We found that the PD diversity index of the LRT microbiome was significantly higher in smoke-exposed mice than in non-smoking mice. Generally, microbial diversity decreases with disease progression, and smoking or lung disease are associated with lower microbial diversity [
47,
60‐
63]. Smoking has been reported to lower microbial diversity of buccal mucosa [
62]. Both the severity of COPD and airway inflammation have been associated with revealed that bacterial diversity loss [
60,
63]. Conversely, lung microbial diversity may be unaffected by smoking [
10] or by COPD [
64]. Our finding that microbial diversity was higher in the smoking group may indicate that smoke exposure increases the risk of bacterial infection, thereby increasing microbial diversity.
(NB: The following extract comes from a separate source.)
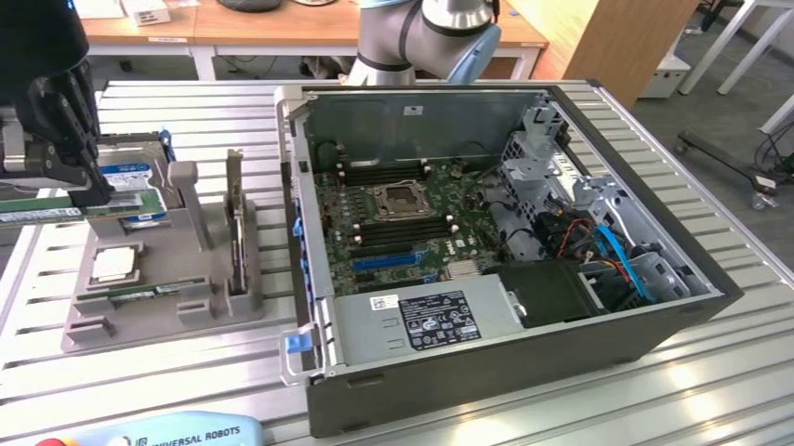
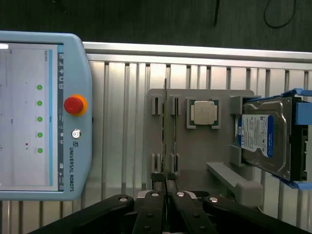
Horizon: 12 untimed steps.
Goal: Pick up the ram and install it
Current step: 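Pick up the ram and move it above insertion slot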
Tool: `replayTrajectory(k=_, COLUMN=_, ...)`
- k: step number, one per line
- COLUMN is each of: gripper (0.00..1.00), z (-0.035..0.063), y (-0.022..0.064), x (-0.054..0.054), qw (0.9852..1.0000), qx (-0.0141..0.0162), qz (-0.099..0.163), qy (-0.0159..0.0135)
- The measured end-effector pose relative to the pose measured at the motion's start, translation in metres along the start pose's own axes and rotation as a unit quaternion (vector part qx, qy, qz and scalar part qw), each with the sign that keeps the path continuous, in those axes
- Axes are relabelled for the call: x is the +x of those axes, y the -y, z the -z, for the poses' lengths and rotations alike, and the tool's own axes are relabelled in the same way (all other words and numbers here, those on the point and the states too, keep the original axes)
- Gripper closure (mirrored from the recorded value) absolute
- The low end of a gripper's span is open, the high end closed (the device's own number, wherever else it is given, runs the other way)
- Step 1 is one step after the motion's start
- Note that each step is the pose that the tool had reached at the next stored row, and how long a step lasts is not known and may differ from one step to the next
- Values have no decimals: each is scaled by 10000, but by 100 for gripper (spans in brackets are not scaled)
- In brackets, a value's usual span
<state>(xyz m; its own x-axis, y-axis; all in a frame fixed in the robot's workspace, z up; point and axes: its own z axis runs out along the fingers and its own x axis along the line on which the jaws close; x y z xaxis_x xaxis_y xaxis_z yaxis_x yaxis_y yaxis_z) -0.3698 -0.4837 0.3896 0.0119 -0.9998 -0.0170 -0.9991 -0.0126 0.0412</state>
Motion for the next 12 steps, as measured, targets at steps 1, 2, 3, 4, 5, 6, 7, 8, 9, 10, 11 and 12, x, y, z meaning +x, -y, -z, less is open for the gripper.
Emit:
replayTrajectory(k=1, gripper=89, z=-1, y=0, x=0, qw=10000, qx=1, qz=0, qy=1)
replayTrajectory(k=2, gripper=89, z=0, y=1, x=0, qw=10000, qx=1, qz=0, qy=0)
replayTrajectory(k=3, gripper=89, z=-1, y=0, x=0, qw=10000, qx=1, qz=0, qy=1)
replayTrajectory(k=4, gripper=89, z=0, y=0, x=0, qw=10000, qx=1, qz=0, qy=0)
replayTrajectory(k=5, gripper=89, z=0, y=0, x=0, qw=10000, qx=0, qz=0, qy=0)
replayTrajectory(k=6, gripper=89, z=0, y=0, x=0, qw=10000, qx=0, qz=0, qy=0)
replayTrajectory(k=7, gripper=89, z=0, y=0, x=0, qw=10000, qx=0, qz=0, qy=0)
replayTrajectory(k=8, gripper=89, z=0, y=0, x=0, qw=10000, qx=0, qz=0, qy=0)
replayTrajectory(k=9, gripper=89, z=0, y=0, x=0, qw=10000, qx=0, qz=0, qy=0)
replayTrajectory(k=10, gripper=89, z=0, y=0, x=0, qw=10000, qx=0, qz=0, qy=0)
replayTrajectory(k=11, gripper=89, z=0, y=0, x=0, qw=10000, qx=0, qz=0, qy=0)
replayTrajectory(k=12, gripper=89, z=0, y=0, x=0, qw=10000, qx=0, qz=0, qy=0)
Lower clustering in the microbiome of smoking mice than that in non-smoking mice shows that smoking may alter community structure in the LRT microbiome, but different mice strains appear to show different effects. In our study, the Firmicutes and Proteobacteria phyla and
Halomonas genus were similar in both smoking and non-smoking groups, which was inconsistent with previous studies suggesting that lower microbial diversity favors Proteobacteria abundance [
14,
65]. Interestingly, we observed no relationship between microbial diversity and Proteobacteria abundance.
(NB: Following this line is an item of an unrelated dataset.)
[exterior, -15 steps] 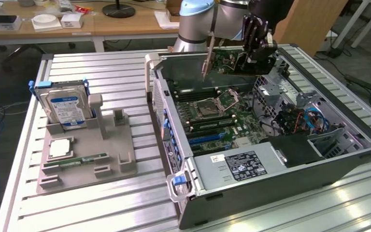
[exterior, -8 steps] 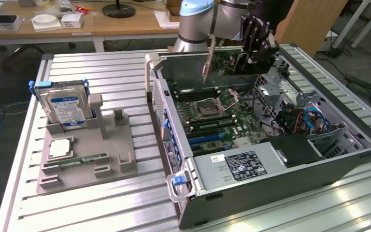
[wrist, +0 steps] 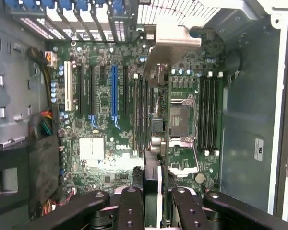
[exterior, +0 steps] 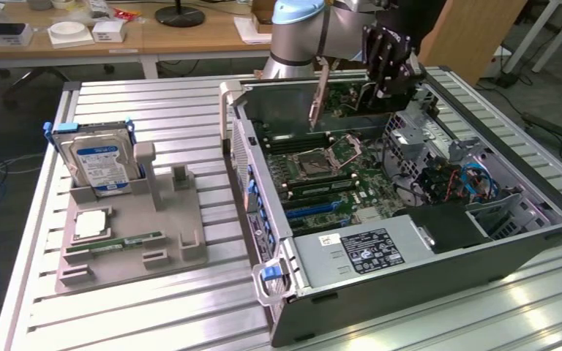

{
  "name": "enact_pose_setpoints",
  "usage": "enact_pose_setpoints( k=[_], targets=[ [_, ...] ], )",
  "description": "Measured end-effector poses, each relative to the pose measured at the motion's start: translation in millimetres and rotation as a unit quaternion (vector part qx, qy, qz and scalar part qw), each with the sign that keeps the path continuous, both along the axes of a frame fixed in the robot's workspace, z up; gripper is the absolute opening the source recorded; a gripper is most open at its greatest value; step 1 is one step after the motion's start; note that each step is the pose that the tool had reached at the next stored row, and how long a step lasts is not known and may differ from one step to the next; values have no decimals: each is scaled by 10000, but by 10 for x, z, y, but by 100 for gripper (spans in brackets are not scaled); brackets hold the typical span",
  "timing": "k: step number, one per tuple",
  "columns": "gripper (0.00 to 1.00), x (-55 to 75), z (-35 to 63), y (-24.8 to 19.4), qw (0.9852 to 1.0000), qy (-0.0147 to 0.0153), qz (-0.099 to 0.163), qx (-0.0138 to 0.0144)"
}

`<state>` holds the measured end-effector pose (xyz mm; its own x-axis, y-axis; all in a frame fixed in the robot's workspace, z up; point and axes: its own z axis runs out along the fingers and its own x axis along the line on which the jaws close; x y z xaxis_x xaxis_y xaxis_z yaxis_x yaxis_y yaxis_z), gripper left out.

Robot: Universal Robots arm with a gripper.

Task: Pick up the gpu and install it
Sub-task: 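Insert the gpu into the slot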

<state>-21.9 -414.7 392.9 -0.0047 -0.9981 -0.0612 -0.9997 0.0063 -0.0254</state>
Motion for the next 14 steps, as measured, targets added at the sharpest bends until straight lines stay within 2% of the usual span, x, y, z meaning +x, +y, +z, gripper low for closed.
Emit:
enact_pose_setpoints(
  k=[1, 3, 10, 14],
  targets=[
    [27, 0, -6, 0, 10000, -28, 0, 0],
    [27, 1, -25, -3, 10000, -55, 6, 1],
    [27, 0, -150, -37, 10000, -54, 9, -2],
    [27, 0, -210, -61, 10000, -55, 10, -16]
  ],
)
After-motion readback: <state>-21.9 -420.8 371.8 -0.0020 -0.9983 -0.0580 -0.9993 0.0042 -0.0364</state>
LEfSe revealed that dominant bacterial groups differed between smoke-exposed and non-smoking mice. Trichococcus, Escherichia_Shigella, and Oxalobacteraceae were the most unique microbes in the smoke exposed group, whereas these were Oceanospirillales, Lactobacillu, and Lactobacillaceae in the non-smoking group. Furthermore, totally 29 differentiating genera between smoking and non-smoking groups, and Enterobacter, Acidimicrobiales_norank, and Caulobacteraceae_Unclassified at the genus level were more abundant in the non-smoking group than in the smoking group. Differential analysis results proved that smoke exposure alters the microbial structure and community in the mouse LRT, which is consistent with the findings of previous studies. Smoke may increase both the risk of inflammation, and LRT microbial diversity and abundance, but it is unclear whether smoking induces inflammation and then the microbiome is altered, or smoking induces microbiome changes and then inflammation occurs. We plan to explore the order of inflammation and microbial changes after smoke exposure in future.
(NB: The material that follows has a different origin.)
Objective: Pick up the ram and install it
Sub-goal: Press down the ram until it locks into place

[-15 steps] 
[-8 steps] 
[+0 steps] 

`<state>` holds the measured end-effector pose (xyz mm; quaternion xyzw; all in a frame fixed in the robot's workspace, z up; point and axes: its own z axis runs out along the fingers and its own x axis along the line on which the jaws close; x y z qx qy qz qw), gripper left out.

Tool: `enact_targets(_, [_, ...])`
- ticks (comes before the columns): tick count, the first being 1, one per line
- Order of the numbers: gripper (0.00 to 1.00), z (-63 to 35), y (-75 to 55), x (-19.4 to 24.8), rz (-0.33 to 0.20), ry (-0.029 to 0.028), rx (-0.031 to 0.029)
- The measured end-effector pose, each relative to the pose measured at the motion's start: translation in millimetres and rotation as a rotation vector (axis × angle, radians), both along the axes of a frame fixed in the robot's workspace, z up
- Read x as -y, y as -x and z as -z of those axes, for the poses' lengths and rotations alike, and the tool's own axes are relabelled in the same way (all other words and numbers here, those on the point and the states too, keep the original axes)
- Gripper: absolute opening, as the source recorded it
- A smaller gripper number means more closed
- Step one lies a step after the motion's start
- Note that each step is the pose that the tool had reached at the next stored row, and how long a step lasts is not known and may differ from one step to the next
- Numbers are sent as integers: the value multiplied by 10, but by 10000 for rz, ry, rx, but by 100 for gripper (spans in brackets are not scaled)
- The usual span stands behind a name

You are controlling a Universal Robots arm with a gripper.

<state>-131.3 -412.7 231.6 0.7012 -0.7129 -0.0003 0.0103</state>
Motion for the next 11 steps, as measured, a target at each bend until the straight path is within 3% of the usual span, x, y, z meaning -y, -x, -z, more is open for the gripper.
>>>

In addition, a microbiome was detected in two blood samples from smoking mice to explore the microbiome in blood. We found an unexpected result that there was a microbiome in blood, and that the Shannon index in lung tissue was higher than that in blood. In addition, higher Halomonas genus was noted in blood than in lung tissue, and less OTUs were noted in blood than in lung tissue. Although we only analyzed two blood samples, we could hypothesize that a microbiome existed in the whole body, and that its effect on the health are unclear.
Limitations
Although our study yielded novel insights, there still are some limitations. It is possible that the small sample size may have affected our results. And inclusion of female mice in a future study would address the effect of hormonal and gender-related differences on the LRT microbiome.